Daily Dispatch

Concern over repayment of IDC loan by Guptas

- By GENEVIEVE QUINTAL and GRAEME HOSKEN

ALARMS should have sounded when the Guptas approached the Industrial Developmen­t Corporatio­n (IDC) for a R250-million loan to buy their unprofitab­le Shiva Uranium mine.

The IDC should have asked even more questions when, after giving notice in 2013 for the loan to be repaid, the Guptas, through their Oakbay Resources and Energy (ORE), which bought the mine, asked to renegotiat­e the loan, which had ballooned to R452-million with interest, and repayment terms.

The renegotiat­ions saw the IDC grant ORE a quasi-equity loan, for which they received 3.56% shares in the company.

Now, with the Guptas disposing of their assets, questions are being asked about whether they will, especially with the closing of their bank accounts and with only R2.7-million available to them in cash, be able to make the final repayment of R37.5million by March 2018. In June, ORE announced its cash supply had dwindled from R225-million to R2.7-million. ORE and Shiva failed to respond to questions.

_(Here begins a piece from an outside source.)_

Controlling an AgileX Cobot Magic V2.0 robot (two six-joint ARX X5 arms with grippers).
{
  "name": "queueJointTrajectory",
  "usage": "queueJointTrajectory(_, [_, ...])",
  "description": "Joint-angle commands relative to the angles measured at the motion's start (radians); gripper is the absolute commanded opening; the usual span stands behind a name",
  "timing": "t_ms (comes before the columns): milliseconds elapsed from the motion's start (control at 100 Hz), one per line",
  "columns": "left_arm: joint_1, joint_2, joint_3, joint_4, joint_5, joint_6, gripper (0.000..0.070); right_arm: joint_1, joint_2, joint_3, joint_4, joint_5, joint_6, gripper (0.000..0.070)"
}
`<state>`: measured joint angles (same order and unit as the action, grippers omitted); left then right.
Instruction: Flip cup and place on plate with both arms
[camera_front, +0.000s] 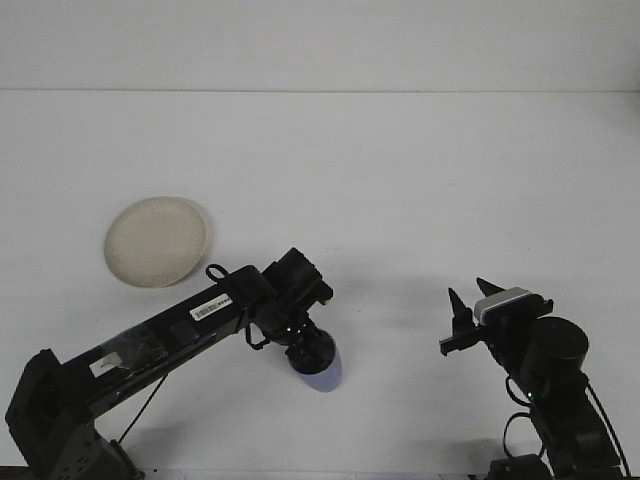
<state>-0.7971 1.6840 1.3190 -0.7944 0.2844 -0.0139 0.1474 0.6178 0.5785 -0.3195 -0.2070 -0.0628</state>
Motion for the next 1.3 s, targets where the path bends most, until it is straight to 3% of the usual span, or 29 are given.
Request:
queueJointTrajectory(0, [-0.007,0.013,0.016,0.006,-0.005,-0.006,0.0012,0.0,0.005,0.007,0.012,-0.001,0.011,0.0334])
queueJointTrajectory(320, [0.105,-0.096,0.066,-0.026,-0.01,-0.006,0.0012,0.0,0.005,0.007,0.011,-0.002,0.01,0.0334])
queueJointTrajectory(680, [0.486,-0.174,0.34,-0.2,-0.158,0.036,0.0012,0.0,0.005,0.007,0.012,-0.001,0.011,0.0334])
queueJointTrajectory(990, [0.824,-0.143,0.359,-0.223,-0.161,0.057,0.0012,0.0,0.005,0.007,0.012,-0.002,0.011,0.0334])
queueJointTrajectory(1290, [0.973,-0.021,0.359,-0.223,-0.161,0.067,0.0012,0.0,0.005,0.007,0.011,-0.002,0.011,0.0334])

In 2016, the IDC lost R90-million when ORE delisted from the JSE, and was left with shares it could not sell.

Financial analysts believe hard questions should have be asked long before the IDC granted the loan, especially around assurances on repayments.

Professor Kalu Ojah, Wits Business School deputy director, said such loans were not often granted, especially as such requests were signs that businesses applying for these loans were in financial trouble.

IDC spokesman Mandla Mpangase said: “Obviously it [the de-listing] is a problem for us.” He said there was nothing suspicious about the loan’s restructur­ing, and that ORE had so far honoured the loan’s terms and had not defaulted.

Mpangase said if the Guptas could not repay the loan because their bank accounts were closed the IDC had “a remedy”.